## [Try it]
Produce word for word the lines of the data below running from the one that has "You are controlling" to the one that has "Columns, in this", inclusive, and no others.

----------

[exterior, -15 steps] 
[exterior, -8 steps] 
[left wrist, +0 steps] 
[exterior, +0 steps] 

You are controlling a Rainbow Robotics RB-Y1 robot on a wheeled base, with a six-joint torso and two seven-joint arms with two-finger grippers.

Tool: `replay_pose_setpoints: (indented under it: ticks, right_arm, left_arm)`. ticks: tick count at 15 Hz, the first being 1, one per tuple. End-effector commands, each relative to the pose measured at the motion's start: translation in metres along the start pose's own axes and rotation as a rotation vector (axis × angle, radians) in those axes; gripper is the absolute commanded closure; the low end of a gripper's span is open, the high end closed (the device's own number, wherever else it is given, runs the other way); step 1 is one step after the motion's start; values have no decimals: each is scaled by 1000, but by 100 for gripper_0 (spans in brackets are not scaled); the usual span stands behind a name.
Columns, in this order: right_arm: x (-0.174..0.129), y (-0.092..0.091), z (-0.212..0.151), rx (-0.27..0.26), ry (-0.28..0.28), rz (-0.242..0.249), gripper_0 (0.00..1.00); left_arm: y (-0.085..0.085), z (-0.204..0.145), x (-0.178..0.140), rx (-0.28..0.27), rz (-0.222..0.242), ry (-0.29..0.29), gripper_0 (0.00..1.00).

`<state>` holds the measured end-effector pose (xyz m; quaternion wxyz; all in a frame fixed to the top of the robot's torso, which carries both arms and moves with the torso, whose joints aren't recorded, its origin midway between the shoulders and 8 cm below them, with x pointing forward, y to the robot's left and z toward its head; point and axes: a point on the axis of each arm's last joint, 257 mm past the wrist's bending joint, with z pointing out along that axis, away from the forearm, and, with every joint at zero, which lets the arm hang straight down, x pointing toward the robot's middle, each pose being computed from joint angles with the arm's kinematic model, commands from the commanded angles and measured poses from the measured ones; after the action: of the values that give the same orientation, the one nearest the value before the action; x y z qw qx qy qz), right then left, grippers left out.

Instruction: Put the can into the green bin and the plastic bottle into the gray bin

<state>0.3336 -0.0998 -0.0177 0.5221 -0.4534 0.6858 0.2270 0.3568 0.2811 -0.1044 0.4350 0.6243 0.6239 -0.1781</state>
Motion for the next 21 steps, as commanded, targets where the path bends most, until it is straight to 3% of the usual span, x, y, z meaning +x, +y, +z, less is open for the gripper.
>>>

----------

## [Output for this task]
You are controlling a Rainbow Robotics RB-Y1 robot on a wheeled base, with a six-joint torso and two seven-joint arms with two-finger grippers.

Tool: `replay_pose_setpoints: (indented under it: ticks, right_arm, left_arm)`. ticks: tick count at 15 Hz, the first being 1, one per tuple. End-effector commands, each relative to the pose measured at the motion's start: translation in metres along the start pose's own axes and rotation as a rotation vector (axis × angle, radians) in those axes; gripper is the absolute commanded closure; the low end of a gripper's span is open, the high end closed (the device's own number, wherever else it is given, runs the other way); step 1 is one step after the motion's start; values have no decimals: each is scaled by 1000, but by 100 for gripper_0 (spans in brackets are not scaled); the usual span stands behind a name.
Columns, in this order: right_arm: x (-0.174..0.129), y (-0.092..0.091), z (-0.212..0.151), rx (-0.27..0.26), ry (-0.28..0.28), rz (-0.242..0.249), gripper_0 (0.00..1.00); left_arm: y (-0.085..0.085), z (-0.204..0.145), x (-0.178..0.140), rx (-0.28..0.27), rz (-0.222..0.242), ry (-0.29..0.29), gripper_0 (0.00..1.00).

No more work is left in this exercise.